- O governo britânico detalhou planos para banir contratos de zero horas, obrigando empregadores a oferecer contrato com número mínimo de horas semanal com base no horário regular.
- A regra prevista para entrar em vigor no próximo ano determina um mínimo entre oito e vinte horas por semana, com período de referência de doze semanas para definir o horário regular.
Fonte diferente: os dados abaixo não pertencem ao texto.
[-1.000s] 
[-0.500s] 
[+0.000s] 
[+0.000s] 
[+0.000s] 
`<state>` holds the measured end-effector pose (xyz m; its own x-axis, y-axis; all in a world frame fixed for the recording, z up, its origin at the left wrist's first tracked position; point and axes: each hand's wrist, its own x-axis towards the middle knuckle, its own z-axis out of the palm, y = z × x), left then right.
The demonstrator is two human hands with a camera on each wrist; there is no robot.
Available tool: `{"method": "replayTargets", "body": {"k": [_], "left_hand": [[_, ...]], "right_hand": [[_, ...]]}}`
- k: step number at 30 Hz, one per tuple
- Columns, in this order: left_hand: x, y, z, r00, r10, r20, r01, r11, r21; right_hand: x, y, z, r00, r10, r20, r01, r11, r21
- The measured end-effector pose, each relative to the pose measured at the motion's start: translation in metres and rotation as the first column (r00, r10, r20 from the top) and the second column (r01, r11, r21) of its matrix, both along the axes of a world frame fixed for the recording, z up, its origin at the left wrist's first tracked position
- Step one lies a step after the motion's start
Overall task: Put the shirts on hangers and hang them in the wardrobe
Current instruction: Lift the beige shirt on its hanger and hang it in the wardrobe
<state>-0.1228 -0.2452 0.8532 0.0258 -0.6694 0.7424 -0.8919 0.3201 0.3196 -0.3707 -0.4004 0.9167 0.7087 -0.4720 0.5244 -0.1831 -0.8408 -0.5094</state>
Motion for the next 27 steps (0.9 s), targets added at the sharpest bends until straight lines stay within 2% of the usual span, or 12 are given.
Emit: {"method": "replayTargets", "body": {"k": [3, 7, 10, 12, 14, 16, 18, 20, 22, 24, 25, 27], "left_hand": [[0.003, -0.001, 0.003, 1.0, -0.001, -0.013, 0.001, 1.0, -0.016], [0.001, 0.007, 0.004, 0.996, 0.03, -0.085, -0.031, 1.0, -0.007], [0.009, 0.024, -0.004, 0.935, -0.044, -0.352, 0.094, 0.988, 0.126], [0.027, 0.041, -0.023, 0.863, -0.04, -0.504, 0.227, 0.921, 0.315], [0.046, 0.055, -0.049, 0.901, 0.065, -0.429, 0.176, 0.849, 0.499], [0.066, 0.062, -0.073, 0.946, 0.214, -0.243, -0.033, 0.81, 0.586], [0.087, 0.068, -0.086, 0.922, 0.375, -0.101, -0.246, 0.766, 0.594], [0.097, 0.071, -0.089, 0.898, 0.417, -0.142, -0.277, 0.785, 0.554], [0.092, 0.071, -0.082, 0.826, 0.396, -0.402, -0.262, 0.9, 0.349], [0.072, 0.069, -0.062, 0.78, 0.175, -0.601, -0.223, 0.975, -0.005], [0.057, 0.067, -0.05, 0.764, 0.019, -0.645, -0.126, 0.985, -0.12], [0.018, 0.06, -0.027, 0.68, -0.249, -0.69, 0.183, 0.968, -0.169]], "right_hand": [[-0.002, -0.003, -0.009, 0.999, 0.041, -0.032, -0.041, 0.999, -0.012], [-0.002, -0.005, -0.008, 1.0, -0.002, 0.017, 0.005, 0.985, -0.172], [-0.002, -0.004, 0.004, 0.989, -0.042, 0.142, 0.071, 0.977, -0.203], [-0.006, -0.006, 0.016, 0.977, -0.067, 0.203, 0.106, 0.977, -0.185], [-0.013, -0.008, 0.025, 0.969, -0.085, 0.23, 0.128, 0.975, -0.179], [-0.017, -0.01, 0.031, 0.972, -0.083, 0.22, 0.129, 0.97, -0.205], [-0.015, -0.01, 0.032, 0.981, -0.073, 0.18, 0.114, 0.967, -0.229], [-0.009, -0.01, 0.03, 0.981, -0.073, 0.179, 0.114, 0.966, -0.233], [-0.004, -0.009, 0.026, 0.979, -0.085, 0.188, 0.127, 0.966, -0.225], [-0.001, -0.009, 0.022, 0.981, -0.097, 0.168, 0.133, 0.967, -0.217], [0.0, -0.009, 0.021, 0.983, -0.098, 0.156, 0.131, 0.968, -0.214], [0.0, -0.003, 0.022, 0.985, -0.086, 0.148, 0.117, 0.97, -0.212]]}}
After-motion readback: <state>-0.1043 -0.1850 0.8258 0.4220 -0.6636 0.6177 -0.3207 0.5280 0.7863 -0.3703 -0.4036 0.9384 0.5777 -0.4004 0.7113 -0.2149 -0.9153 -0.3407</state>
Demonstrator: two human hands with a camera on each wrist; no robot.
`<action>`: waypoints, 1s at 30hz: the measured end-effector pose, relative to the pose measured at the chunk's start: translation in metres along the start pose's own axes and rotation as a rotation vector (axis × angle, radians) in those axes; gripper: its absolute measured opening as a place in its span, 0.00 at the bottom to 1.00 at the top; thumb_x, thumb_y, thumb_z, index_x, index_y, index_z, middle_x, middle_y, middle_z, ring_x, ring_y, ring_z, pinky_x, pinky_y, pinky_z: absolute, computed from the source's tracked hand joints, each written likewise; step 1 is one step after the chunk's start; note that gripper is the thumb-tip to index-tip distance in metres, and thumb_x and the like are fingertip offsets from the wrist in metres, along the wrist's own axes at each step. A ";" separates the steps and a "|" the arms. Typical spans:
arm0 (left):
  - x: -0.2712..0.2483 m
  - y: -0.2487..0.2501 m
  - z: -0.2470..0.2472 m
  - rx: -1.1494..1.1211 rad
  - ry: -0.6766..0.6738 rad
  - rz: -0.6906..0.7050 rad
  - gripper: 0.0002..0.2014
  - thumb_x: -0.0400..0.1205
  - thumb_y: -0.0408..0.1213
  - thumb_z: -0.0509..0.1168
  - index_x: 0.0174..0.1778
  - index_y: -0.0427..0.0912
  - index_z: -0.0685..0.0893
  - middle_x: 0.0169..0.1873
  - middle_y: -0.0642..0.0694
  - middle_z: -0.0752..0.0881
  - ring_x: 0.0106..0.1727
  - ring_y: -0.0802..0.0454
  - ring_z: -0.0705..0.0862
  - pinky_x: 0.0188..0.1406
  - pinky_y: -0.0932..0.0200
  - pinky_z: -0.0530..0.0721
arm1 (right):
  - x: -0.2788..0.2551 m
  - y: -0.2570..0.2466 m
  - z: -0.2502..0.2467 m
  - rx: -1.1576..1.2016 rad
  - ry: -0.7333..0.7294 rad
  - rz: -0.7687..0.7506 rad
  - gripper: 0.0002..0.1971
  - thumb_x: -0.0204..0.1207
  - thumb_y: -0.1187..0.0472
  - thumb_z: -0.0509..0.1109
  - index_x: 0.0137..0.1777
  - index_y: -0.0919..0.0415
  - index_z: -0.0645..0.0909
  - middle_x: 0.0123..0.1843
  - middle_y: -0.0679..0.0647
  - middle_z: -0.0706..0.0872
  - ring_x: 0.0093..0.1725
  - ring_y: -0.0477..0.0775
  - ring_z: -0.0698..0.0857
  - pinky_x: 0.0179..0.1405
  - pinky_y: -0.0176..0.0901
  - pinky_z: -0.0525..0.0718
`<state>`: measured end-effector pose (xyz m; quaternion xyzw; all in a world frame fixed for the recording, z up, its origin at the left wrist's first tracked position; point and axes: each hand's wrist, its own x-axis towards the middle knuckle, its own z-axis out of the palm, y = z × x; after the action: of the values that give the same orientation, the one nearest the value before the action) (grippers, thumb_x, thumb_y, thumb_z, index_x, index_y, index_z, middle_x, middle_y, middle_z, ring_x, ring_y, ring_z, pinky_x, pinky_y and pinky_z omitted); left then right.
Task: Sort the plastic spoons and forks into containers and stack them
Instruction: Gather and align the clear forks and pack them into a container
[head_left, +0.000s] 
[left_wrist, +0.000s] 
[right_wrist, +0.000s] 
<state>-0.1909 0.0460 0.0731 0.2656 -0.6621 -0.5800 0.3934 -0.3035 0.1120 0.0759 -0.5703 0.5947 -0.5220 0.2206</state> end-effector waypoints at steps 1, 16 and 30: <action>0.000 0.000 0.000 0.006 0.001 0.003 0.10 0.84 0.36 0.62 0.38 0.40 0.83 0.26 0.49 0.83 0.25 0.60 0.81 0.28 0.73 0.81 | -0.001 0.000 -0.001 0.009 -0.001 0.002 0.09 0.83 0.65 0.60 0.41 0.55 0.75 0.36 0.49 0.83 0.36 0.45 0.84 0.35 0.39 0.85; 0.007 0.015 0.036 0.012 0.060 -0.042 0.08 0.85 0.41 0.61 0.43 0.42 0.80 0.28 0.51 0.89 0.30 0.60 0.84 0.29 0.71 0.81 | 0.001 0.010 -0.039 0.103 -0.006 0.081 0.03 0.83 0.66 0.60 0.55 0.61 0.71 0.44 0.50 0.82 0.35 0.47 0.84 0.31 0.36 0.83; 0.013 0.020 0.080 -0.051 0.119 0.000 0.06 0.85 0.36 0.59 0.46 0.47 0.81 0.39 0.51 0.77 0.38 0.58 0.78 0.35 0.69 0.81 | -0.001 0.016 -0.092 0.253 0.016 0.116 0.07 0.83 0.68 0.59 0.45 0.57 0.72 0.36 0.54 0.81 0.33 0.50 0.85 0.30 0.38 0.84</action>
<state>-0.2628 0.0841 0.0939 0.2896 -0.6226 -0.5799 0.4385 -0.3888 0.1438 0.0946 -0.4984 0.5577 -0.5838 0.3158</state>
- Trabalhadores poderão optar por manter contrato de zero horas, mas teriam direito a compensação se os turnos forem alterados com pouca antecedência.
- A proposta foi criticada por sindicatos e empresários: sindicatos dizem que garantia de no máximo vinte horas é insuficiente; empresários alertam que regulamentação excessiva pode reduzir empregos, especialmente para jovens.
- Grupos setoriais, como a confederação de varejo e hospitalidade, defendem manter contratos de até vinte horas ou ajustar o período de referência (por exemplo, vinte e seis semanas) para refletir sazonalidade.
A Inglaterra prepara a proibição de contratos de zero horas, com chances de garantias de horário mínimo para trabalhadores. A medida, que deve entrar em vigor no próximo ano, envolve contratos de agência e empregados com horários que não são assegurados.
O governo apresentou detalhes de como pretende implementar a norma, dentro da Lei de Direitos dos Trabalhadores. A ideia é oferecer aos trabalhadores uma semana de trabalho regular, com um mínimo de horas conforme o horário habitual. A preferência fica entre oito e 20 horas semanais.
O plano prevê que as empresas definam as horas regulares de um trabalhador em um período de referência de 12 semanas. Será possível escolher continuar em contrato de zero horas, mas com direito a compensação se os turnos sofrerem alterações de última hora.
Mais de 1 milhão de pessoas no Reino Unido atuam sob contratos de zero horas, em setores que vão de bares a armazéns e hospitais. A mudança integra a Lei de Direitos dos Trabalhadores, aprovada no fim do ano passado, e enfrentou resistência de conservadores e do setor empresarial.
O secretário de Trabalho, Peter Kyle, afirmou que é injusto ter horários regulares com incerteza de remuneração. A medida busca maior previsibilidade de renda e reduzir impactos para trabalhadores de baixa renda durante a variação de turnos.
As entidades sindicais reagiram de forma crítica à limitação de garantia a até 20 horas semanais. A Usdaw destacou que muitos membros trabalham além das horas contratuais, sem estabilidade, o que prejudica jovens, mulheres, pessoas com deficiência e minorias.
O Trades Union Congress alertou que ouvir vozes de má-fé pode piorar a insegurança no emprego. O secretário-geral Paul Nowak enfatizou a necessidade de saber a renda semanal de forma estável, longe de mudanças imprevisíveis.
Por outro lado, grupos empresariais disseram que a regulação excessiva pode reduzir empregos, especialmente entre jovens. Pedem período de referência maior e mantêm a possibilidade de usar contratos de zero horas em certas situações.
A Associação UKHospitality, que representa restaurantes, cafés, bares e hotéis, defende manter contratos de zero horas e sugeriu um período de referência de 26 semanas para refletir padrões sazonais do setor. Em retail, críticas apontam que 12 semanas podem reduzir contratações.
Para o BRC, um período de 12 semanas pode forçar lojas a cortar trabalhadores em picos, como o Natal. Regras de notificação de até quatro semanas para mudanças de turno também foram consideradas desproporcionais.